The compensation study is set to conclude in July 2024, but could be extended if more research is required. When the study is completed, TRB will issue a formal report to Congress that could include policy or legislative recommendations to various agencies throughout the government to address any issues that are found during the research.
[Related: D.C. demonstrators talk driver pay with FMCSA administrator]
MCSAC covering various safety initiatives in next meeting
The Federal Motor Carrier Safety Administration’s Motor Carrier Safety Advisory Committee will meet next month to discuss ongoing highway safety initiatives.
The meeting will be held virtually on June 6-7 from 9:30 a.m. to 4:30 p.m. Eastern time. Members of the public interested in participating will be able to find the meeting, task statements, a detailed agenda and more at this page closer to the meeting. Requests to register and/or to submit written materials to be reviewed during the meeting must be filed no later than Wednesday, May 31.
The agenda for the meeting will consist of:
- A briefing by the National Highway Traffic Safety Administration and FMCSA concerning the most recent traffic safety data in general, and the commercial motor vehicle crash data.
- A briefing on FMCSA’s Large Truck Crash Causal Factors study plan and objectives.
- A briefing on the National Roadway Safety Strategy, including the 2023 update released in February, followed by a new work for the MCSAC to identify opportunities for FMCSA to collaborate with stakeholders to gain their commitment for additional actions to improve safety.
- A briefing on the DOT’s Strategic Plan and FMCSA’s current strategic plan, followed by new work on FMCSA’s efforts to prepare a new strategic plan for FY 2024-FY 2027.
[Related: NHTSA estimates decrease in highway fatalities in 2022]
FMCSA names new Director of Governmental Affairs
The Federal Motor Carrier Safety Administration on Tuesday announced Brenna Marron as the agency’s new Director of Governmental Affairs.

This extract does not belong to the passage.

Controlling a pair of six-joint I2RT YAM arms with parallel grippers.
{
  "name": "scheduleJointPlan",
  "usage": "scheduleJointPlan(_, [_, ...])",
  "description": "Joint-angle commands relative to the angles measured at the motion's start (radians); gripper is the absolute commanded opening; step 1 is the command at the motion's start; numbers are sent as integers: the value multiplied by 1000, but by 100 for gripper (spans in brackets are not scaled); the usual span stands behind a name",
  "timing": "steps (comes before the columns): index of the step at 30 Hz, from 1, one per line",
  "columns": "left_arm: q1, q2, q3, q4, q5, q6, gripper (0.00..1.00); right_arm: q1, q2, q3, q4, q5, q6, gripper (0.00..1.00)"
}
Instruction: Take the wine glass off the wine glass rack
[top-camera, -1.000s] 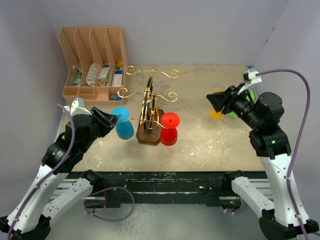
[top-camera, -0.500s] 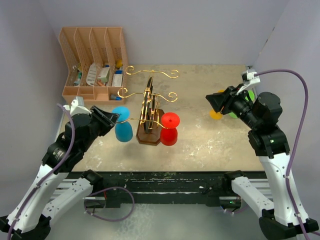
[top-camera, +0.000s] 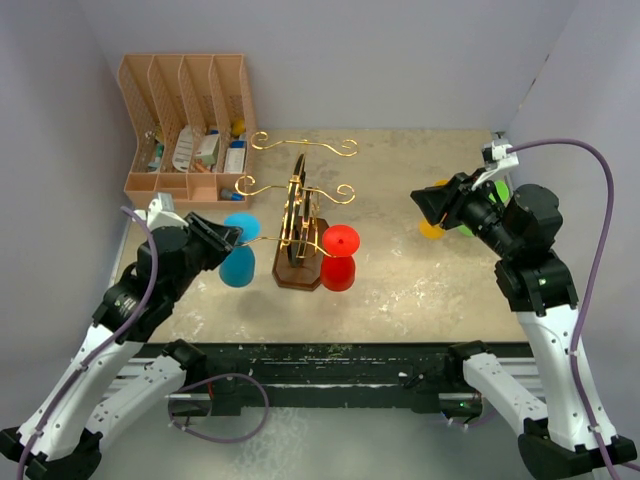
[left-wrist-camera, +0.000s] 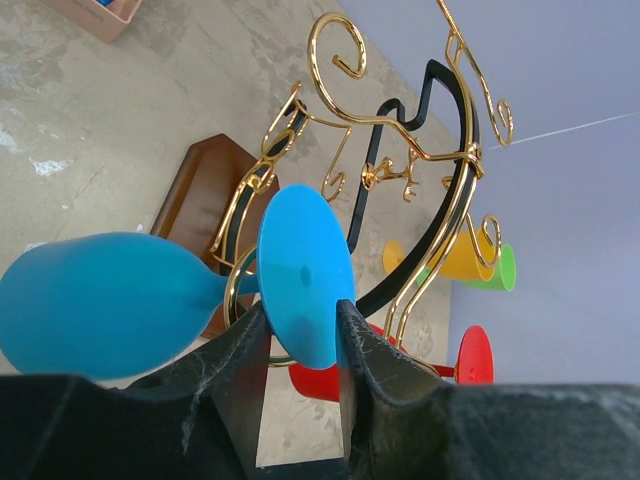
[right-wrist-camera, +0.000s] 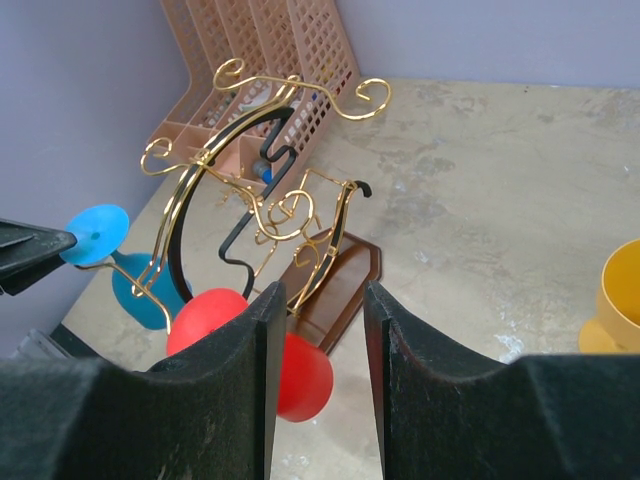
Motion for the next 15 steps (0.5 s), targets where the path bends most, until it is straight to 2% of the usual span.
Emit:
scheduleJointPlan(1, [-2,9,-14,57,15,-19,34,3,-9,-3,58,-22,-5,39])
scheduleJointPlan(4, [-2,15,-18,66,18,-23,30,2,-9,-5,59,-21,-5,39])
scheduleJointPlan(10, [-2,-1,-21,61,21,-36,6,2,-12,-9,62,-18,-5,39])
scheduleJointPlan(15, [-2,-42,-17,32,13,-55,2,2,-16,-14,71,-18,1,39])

In this role, Marron will work closely with and advise FMCSA Administrator Robin Hutcheson and senior staff on coordination of the agency’s legislative affairs, Congressional relations, and policy matters affecting federal, state and local government.
Marron brings more than a decade of federal political experience to the position, most recently in the role of Deputy Executive Director of the House Democratic Policy and Communications Committee. During her tenure, she served under the leadership of seven House members and a speaker of the house.
“Brenna is a proven leader and legislative strategist whose knowledge of transportation issues, commitment to safety, and focus on people reflect the values of this agency,” Hutcheson said. “I look forward to collaborating with her to expand and enhance FMCSA legislative initiatives and build upon intergovernmental partnerships at all levels of government. I am confident her skillset will help advance FMCSA’s mission of reducing commercial motor vehicle-involved crashes and improving safety for everyone traveling on our nation’s roadways.”
The appointment marks a return to the Department of Transportation for Marron. She previously served as an advisor within the Federal Railroad Administration and director of scheduling within the office of the Secretary during the Obama Administration. Marron is originally from Salt Lake City, Utah.